The news of the penny’s fate came during finance minister Jim Flaherty’s budget announcement, and the Canadian media haven’t shut up about it since. While the penny will remain a usable medium of exchange — just as cheap linguistic currency like “penny pinching,” “penny for your thoughts” and “a penny saved is a penny earned” will remain in lexical circulation — in six months time the Royal Canadian Mint will no longer be pumping out the copper-covered coins. It supposedly costs some $130 million per year for government, financial institutions, retailers and consumers to keep the cent circulating (2006 was a peak year for penny production, costing us $150 million). The material with which the penny is made goes above and beyond its market value (the cost to produce a penny is 1.6 cents). And since most citizens are likely to toss or hoard this lesser coinage — forcing the mint to continually produce them as to keep them in circulation — it seems that the penny’s demise is somewhat inevitable. After 154 years of the penny’s use in Canada, during which economic expansion and inflation have taken their toll, the decision is probably for the best.

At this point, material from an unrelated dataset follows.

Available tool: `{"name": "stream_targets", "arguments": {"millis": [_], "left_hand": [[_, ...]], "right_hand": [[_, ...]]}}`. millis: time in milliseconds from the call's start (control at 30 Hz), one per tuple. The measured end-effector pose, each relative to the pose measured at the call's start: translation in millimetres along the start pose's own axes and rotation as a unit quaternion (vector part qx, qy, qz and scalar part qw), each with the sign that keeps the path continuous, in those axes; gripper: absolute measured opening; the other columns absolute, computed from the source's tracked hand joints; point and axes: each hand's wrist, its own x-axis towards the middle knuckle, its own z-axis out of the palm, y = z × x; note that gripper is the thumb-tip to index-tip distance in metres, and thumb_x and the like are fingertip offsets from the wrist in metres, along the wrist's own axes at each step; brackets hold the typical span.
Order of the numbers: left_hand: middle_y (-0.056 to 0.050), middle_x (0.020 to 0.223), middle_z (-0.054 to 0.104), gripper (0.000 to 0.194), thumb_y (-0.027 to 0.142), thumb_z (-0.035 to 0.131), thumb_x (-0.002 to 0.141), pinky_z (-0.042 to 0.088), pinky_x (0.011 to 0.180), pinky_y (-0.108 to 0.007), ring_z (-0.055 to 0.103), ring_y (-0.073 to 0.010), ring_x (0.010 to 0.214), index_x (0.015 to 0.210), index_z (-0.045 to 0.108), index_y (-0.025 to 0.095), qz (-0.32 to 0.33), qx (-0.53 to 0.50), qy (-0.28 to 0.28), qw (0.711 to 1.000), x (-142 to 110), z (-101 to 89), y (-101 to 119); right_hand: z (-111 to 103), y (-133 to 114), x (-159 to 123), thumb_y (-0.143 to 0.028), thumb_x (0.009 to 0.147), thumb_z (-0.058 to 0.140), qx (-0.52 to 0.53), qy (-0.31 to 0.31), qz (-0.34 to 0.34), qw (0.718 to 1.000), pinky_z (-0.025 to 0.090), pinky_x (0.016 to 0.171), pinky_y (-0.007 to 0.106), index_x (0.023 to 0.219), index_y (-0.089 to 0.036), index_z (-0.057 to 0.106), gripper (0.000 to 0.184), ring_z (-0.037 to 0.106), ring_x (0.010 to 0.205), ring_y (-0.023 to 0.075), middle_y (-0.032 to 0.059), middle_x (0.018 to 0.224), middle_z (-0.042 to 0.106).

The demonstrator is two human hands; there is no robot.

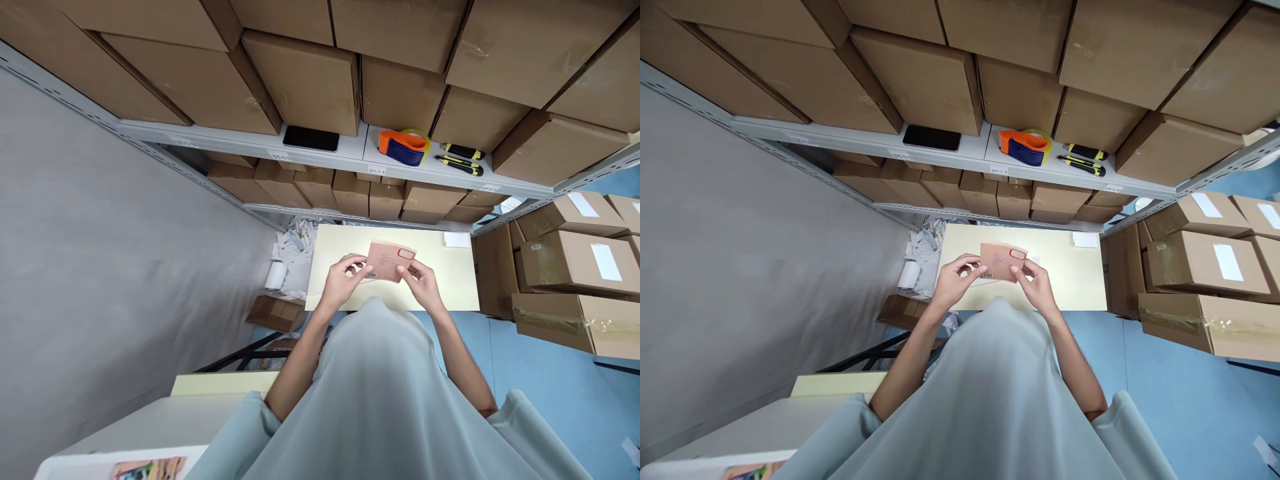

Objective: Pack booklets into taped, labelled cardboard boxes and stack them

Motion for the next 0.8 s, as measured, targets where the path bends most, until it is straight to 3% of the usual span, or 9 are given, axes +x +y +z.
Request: {"name": "stream_targets", "arguments": {"millis": [133, 267, 400, 533, 633, 733, 800], "left_hand": [[-0.007, 0.103, 0.084, 0.009, 0.031, 0.076, 0.094, 0.059, 0.090, -0.041, 0.074, -0.0261, 0.103, 0.092, 0.085, 0.028, 0.105, 0.078, 0.004, 0.991, -0.1, -9.5, 7.5], [-0.005, 0.103, 0.085, 0.013, 0.028, 0.073, 0.097, 0.058, 0.099, -0.047, 0.075, -0.0267, 0.104, 0.091, 0.085, 0.030, 0.156, 0.110, 0.026, 0.981, -2.9, -15.1, 14.0], [-0.006, 0.100, 0.084, 0.009, 0.031, 0.076, 0.096, 0.058, 0.095, -0.043, 0.075, -0.0256, 0.101, 0.093, 0.084, 0.028, 0.147, 0.100, 0.018, 0.984, -7.0, -17.1, 12.6], [-0.005, 0.095, 0.079, 0.024, 0.042, 0.086, 0.089, 0.058, 0.077, -0.032, 0.070, -0.0182, 0.081, 0.099, 0.076, 0.022, 0.056, 0.042, 0.007, 0.997, -12.1, -17.5, 6.6], [-0.004, 0.093, 0.076, 0.029, 0.046, 0.085, 0.090, 0.057, 0.075, -0.028, 0.068, -0.0156, 0.079, 0.099, 0.075, 0.020, 0.031, 0.008, -0.032, 0.999, -15.9, -18.4, 4.4], [-0.007, 0.101, 0.079, 0.030, 0.047, 0.079, 0.096, 0.058, 0.082, -0.029, 0.070, -0.0164, 0.086, 0.109, 0.082, 0.020, 0.027, -0.011, -0.053, 0.998, -18.9, -21.1, 5.0], [-0.009, 0.107, 0.080, 0.035, 0.049, 0.072, 0.101, 0.060, 0.082, -0.029, 0.071, -0.0170, 0.089, 0.117, 0.083, 0.020, 0.015, -0.036, -0.065, 0.997, -20.2, -24.0, 6.1]], "right_hand": [[-5.7, -3.2, -2.9, -0.052, 0.097, 0.077, -0.052, -0.014, -0.067, 0.996, 0.048, 0.123, 0.052, 0.109, -0.035, 0.089, 0.024, 0.065, 0.141, 0.0302, 0.0043, 0.142, 0.077], [-6.3, -4.9, -7.2, -0.046, 0.102, 0.069, -0.078, -0.026, -0.094, 0.992, 0.049, 0.121, 0.051, 0.108, -0.041, 0.089, 0.021, 0.056, 0.151, 0.0279, 0.0005, 0.152, 0.071], [-2.6, -6.0, -10.5, -0.042, 0.102, 0.069, -0.097, -0.007, -0.108, 0.989, 0.054, 0.112, 0.048, 0.115, -0.035, 0.087, 0.023, 0.067, 0.132, 0.0281, 0.0056, 0.137, 0.079], [1.2, -2.2, -12.5, -0.044, 0.098, 0.075, -0.066, 0.064, -0.044, 0.995, 0.058, 0.087, 0.038, 0.142, -0.026, 0.069, 0.048, 0.075, 0.097, 0.0236, 0.0053, 0.100, 0.084], [2.1, 1.5, -13.9, -0.048, 0.096, 0.077, -0.045, 0.073, -0.024, 0.996, 0.054, 0.076, 0.032, 0.131, -0.024, 0.067, 0.043, 0.073, 0.084, 0.0199, 0.0023, 0.090, 0.081], [0.7, 2.0, -15.5, -0.051, 0.098, 0.073, -0.048, 0.063, -0.018, 0.997, 0.054, 0.074, 0.031, 0.112, -0.024, 0.074, 0.031, 0.073, 0.084, 0.0195, 0.0045, 0.096, 0.081], [-1.0, 1.1, -16.4, -0.052, 0.100, 0.068, -0.048, 0.058, -0.012, 0.997, 0.055, 0.072, 0.032, 0.111, -0.024, 0.077, 0.031, 0.072, 0.081, 0.0191, 0.0056, 0.099, 0.082]]}}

Nations eliminating defunct or problematic currency is common practice, since when a coin is costing us more to keep around than any financial benefit we may receive from it, a simple discontinuation may help balance a budget. But we must be cautious in applauding the choice to rid ourselves of our one-cent piece. After all, the Harper budget is a frightening affair, but has been overshadowed by the media hype surrounding mere pennies. With dramatic cuts to operational spending, reactionarily reforming the structure of government bureaucracy (causing a loss of 19,000 public-service jobs), and a critical revaluation of Old Age Security which may threaten the pensions of today’s payees, it seems somewhat absurd that so much attention is being paid (we’re not above contributing) to a coin whose Australian equivalent was axed in 1992 and whose British counterpart was phased out in 1984. While eliminating the penny is probably a fiscally-sound plan, it’s hard to respect the financial decisions of a government that cuts its funding to social programs to be able to afford defunct war planes and special issue gold-embossed business cards for John “foghorn” Baird.

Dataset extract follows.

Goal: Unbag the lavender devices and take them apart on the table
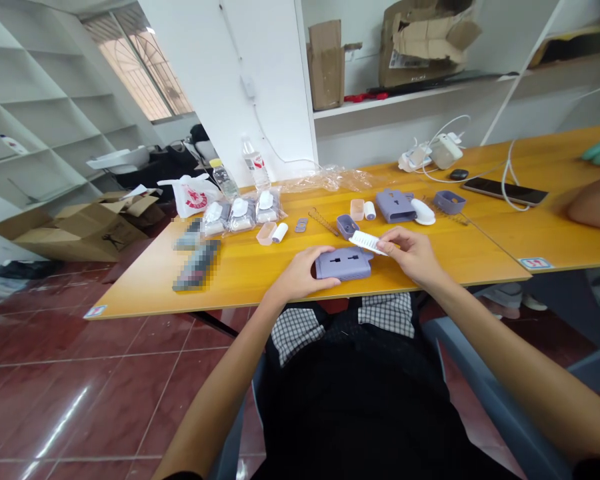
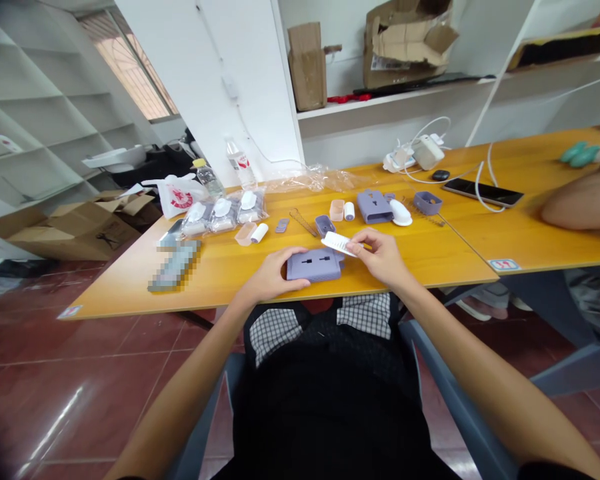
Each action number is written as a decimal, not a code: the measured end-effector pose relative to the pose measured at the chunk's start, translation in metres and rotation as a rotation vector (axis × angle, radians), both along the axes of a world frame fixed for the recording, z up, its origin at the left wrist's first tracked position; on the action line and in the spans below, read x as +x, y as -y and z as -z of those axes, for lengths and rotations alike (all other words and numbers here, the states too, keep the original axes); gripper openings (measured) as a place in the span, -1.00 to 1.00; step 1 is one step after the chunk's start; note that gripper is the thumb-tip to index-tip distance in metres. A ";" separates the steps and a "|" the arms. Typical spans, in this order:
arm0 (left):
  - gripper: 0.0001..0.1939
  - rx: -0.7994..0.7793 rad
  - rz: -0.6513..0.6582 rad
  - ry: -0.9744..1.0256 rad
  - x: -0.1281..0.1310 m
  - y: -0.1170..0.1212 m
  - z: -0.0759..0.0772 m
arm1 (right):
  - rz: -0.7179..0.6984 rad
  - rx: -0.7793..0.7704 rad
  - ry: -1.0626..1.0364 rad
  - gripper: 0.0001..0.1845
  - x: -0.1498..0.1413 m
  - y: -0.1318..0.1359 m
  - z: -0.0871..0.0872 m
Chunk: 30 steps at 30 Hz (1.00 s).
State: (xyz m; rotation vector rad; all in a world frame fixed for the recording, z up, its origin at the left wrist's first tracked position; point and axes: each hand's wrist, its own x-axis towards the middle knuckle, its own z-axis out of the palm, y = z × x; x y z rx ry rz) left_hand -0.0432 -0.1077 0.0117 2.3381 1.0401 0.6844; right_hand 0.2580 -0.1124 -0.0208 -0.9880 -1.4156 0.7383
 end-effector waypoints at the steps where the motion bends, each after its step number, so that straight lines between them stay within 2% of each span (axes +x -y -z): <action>1: -0.30 0.019 -0.013 0.004 0.001 -0.001 0.000 | -0.024 -0.058 -0.082 -0.58 0.001 -0.002 0.001; 5: -0.40 0.118 -0.119 0.033 0.004 -0.003 0.001 | -0.078 -0.223 -0.364 -0.54 0.006 -0.006 0.001; 10: -0.43 0.214 -0.405 -0.079 0.007 0.001 0.000 | -0.039 -0.189 -0.360 -0.56 0.005 -0.008 0.005; 12: -0.48 0.239 -0.504 -0.150 0.010 0.004 0.001 | -0.004 -0.130 -0.267 -0.58 0.002 -0.009 0.008; 14: -0.49 0.265 -0.552 -0.185 0.012 0.006 0.003 | 0.044 -0.045 -0.086 -0.61 -0.001 -0.008 0.010; 17: -0.46 0.303 -0.547 -0.166 0.013 0.006 0.006 | 0.094 0.089 0.251 -0.70 -0.004 -0.004 0.006; 20: -0.41 0.289 -0.522 -0.146 0.013 0.005 0.008 | 0.014 0.180 0.459 -0.81 -0.006 0.004 -0.001; 22: -0.37 0.258 -0.522 -0.145 0.012 0.005 0.008 | -0.085 0.214 0.529 -0.80 -0.007 0.009 -0.004; 25: -0.33 0.211 -0.542 -0.169 0.013 0.006 0.005 | -0.184 0.226 0.590 -0.56 -0.008 0.013 -0.004; 27: -0.31 0.190 -0.562 -0.187 0.014 0.007 0.004 | -0.184 0.231 0.612 -0.48 -0.009 0.013 -0.003; 30: -0.29 0.207 -0.582 -0.174 0.013 0.006 0.005 | -0.123 0.249 0.657 -0.52 -0.016 0.011 0.000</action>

Precious metal currency, the gold standard and other Ron Paul kook-type arguments aside, the discontinuation of the one-cent piece seems like a timely and positive decision. While mass media has bludgeoned the penny story to death rather than shedding light on other pressing economic issues that ought to worry Canadians, the elimination of the penny is at least one small step in the right direction. We look forward to the day that perhaps we will no longer carry not just unnecessary pennies, but will wander here and there without the deadweight of nickels, dimes and Harper too.